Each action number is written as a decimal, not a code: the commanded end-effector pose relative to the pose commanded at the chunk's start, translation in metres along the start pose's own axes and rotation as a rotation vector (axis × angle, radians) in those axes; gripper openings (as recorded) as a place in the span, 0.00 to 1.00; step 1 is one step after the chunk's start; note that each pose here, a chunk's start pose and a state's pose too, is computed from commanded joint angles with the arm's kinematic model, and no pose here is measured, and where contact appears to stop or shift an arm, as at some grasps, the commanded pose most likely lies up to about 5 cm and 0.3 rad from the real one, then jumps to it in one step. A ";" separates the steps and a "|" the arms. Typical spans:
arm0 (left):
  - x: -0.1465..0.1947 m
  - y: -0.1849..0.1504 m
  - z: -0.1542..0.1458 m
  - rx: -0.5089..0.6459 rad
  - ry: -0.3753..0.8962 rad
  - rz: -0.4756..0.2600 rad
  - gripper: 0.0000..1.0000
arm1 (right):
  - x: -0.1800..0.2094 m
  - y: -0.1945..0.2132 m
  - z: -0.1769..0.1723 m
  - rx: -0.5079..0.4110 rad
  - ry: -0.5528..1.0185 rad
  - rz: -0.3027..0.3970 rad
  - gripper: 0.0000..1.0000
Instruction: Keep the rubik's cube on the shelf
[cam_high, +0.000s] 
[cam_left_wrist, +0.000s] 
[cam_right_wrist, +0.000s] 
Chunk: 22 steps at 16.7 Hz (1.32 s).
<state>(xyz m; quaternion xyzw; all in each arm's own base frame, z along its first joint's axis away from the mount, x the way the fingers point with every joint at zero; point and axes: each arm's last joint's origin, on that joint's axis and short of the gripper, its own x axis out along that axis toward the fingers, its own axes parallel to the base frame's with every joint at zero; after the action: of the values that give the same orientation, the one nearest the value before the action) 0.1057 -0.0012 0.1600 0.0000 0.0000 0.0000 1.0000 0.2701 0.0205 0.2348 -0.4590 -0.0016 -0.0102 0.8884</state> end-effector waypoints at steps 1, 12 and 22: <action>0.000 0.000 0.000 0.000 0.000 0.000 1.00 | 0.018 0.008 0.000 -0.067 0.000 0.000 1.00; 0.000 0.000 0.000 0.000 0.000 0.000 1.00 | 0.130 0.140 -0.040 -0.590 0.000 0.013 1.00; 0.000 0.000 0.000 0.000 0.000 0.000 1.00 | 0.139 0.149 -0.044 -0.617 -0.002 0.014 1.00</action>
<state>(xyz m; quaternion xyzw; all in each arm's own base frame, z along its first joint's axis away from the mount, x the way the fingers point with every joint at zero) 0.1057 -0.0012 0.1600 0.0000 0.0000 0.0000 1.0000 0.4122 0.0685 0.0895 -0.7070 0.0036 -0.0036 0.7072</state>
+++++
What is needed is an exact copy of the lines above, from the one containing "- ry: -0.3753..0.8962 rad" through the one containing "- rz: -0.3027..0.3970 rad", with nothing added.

  - ry: -0.3753..0.8962 rad
  - rz: -0.4756..0.2600 rad
  - gripper: 0.0000..1.0000
arm1 (right):
  - x: -0.1800..0.2094 m
  - y: -0.1945..0.2132 m
  - z: -0.1769..0.1723 m
  - rx: -0.5079..0.4110 rad
  - ry: -0.5528..1.0185 rad
  - rz: -0.3027..0.3970 rad

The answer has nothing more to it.